This refusal to buy products that set a bad standard in the trends in product pricing and presentation presented by companies is now lacking, direly, in the games industry - hence, it lacks self-regulation. The companies can and do get away with stuff that is just plain ridiculous, often charging up the ass for stuff that would have been considered a PATCH back in the day, or releasing a game with locked DLC, or a half-finished game that they intend from the get-go to just sell DLC for, to finally sell the customer a full game in the form of base game + 2/3 high priced DLC (often even releasing a buggy as hell game, and addressing issues customers have in patches that ship WITH the DLC). Mass Effect Three, CoD games and their map packs (and now season passes), Aliens - Colonial Marines, Train Simulator, and Street Fighter games come to mind as games that have done some of these things.
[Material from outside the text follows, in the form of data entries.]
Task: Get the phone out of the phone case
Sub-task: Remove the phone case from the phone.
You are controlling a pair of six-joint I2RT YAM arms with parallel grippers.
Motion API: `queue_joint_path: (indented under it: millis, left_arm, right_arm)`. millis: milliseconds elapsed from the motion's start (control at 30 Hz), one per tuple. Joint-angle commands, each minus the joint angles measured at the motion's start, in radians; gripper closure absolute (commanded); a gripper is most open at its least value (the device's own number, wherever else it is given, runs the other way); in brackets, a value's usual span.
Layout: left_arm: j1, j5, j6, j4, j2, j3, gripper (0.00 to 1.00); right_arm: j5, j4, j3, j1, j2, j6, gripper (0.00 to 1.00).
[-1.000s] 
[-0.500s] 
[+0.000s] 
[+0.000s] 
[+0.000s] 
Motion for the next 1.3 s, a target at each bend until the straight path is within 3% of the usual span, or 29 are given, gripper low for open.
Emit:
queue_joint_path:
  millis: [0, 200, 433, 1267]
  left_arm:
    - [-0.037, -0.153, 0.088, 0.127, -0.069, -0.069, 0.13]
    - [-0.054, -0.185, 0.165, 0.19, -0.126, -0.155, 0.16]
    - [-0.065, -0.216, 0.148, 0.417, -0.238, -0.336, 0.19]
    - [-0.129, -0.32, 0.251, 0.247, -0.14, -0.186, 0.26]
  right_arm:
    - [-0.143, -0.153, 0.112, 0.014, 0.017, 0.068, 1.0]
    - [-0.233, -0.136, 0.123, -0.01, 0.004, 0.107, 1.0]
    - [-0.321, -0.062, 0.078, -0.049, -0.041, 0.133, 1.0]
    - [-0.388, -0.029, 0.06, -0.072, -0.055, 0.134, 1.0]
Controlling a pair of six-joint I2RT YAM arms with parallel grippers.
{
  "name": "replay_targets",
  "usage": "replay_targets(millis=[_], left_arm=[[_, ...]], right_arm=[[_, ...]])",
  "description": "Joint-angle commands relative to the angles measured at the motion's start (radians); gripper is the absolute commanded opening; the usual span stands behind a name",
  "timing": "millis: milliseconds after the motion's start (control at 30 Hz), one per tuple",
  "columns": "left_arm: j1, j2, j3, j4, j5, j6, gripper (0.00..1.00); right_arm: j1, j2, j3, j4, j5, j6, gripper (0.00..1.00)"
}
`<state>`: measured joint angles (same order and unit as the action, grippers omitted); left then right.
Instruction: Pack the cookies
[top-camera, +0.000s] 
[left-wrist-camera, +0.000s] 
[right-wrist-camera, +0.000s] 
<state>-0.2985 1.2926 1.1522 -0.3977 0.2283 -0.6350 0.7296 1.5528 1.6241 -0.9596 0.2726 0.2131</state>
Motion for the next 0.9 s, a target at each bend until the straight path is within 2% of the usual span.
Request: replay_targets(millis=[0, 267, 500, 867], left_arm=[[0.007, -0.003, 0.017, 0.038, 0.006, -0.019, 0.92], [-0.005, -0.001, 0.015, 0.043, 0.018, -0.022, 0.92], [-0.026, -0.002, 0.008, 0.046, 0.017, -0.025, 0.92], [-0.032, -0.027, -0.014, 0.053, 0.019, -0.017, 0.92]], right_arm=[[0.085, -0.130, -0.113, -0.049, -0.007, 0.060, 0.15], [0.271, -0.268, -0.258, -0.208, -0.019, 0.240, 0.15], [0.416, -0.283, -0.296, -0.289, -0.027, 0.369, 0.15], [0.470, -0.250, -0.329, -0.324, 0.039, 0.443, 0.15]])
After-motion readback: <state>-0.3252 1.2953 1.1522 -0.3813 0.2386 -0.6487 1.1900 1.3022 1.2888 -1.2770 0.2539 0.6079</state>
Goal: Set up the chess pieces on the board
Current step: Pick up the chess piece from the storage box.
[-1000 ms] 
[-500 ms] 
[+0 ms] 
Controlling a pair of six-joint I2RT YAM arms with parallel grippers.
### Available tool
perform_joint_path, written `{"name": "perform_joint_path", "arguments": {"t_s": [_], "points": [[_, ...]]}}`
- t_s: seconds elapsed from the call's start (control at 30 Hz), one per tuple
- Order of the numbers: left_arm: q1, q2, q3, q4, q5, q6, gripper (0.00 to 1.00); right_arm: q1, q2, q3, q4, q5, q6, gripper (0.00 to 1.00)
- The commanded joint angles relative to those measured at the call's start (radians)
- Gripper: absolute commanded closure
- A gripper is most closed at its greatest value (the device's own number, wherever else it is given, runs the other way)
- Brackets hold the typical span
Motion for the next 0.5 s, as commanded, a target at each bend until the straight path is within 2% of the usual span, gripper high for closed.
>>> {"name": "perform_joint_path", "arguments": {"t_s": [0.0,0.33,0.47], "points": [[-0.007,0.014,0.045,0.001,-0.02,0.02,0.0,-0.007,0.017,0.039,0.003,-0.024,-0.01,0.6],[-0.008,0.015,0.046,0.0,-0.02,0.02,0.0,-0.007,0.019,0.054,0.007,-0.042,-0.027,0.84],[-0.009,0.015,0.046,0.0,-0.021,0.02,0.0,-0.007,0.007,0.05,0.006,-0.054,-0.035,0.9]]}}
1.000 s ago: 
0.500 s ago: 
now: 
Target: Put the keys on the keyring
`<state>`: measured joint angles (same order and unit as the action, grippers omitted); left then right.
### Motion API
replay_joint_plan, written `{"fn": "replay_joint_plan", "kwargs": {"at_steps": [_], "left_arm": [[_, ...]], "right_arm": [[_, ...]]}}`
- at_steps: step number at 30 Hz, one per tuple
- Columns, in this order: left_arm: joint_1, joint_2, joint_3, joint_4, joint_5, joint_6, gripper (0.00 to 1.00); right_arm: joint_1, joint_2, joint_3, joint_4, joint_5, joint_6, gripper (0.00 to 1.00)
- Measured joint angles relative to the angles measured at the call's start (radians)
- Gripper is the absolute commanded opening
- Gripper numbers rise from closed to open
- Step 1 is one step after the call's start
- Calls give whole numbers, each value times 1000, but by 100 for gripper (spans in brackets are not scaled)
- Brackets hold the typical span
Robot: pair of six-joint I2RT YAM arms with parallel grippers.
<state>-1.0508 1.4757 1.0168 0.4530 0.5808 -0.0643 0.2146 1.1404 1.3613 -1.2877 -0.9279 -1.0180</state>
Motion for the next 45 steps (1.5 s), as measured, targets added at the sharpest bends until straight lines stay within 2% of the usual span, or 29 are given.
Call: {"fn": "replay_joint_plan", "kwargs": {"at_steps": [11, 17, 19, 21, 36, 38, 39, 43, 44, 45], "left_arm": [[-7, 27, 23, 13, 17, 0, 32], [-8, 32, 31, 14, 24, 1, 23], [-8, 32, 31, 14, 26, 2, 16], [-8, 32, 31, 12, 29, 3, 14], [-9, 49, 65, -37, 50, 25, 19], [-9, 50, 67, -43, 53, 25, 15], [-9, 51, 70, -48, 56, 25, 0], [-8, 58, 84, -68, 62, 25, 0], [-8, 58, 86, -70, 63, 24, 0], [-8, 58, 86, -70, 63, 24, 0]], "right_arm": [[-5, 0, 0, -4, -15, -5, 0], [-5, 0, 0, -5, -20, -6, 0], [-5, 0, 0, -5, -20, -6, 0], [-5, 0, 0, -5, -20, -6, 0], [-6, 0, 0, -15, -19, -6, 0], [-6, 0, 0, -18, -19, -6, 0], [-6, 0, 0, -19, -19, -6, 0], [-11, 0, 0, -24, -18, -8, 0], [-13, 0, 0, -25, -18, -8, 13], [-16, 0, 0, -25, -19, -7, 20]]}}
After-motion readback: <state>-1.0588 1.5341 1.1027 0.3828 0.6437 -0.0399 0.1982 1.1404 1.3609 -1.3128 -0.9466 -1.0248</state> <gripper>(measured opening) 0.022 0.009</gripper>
Here's some further examples.

Realistically, any responsible and smart consumer should boycott any product that shafts them instead of support it with their money. That hasn't happened in the games biz for the past +/- 10 years, due to what the guy I replied to said - "no matter how much you want their game.."; people only go "oh I want, I get, durrr", which makes sense in a way due to the intangibility and difficulty to assess the objective value of a non-physical, entertainment based product coupled with, again, younger and younger consumers. Also, due to more and more casual gamers sinking the their money into the industry for about the same amount of content / value as what core gamers used to get 3 times as much value for - only to the casual gamer, it matters not, as he's spending the same amount core gamers used to pay for their gaming, on average, so nothing back-breaking to them, and since they're casuals, as long as they have their quick little fix, they're happy. So what if they paid 2 - 3 times as much for any individual product? They're buying only one game and its' DLC, or a bunch of smaller ones - not the same amount of products as core gamers, who now have to shell out top dollar, 2 - 3 times as much as they used to, to get the same amount of value / enjoyment / hours out of their purchases.

Don't even get me started on DRM - how gamers have for years also supported games / companies using shitty DRM that installs itself deeper in your system than some viruses and rootkits (Sony CD shit), or cripples your PC somehow, or causes other games to fail to launch (all three things posted before this apply to Starforce and Tages), or makes you install a driver that can cause your CD drive to suddenly fail to read many CDs, including music CDs and make you have to reinstall Windows (Starforce), culls user data / sifts through personal files (Origin), has "max activation" limits (Batman games, Ass. Creed games and lots more), has always-online DRM that fails to work properly for MANY users, even though it's made by the same people that made the OS of 90% of the consumers and is installed as part of the OS (GFWL - I still can NOT run Section 8 Prejudice to this day, no way no how, no fix presented by any party involved including the game dev - they can't fix it on their end; and I'm one of MANY with the identical problem, including people who won't ever see a penny back for their purchase), or DRM that leaves gaping security holes on your system if installed (Uplay and Origin both had this).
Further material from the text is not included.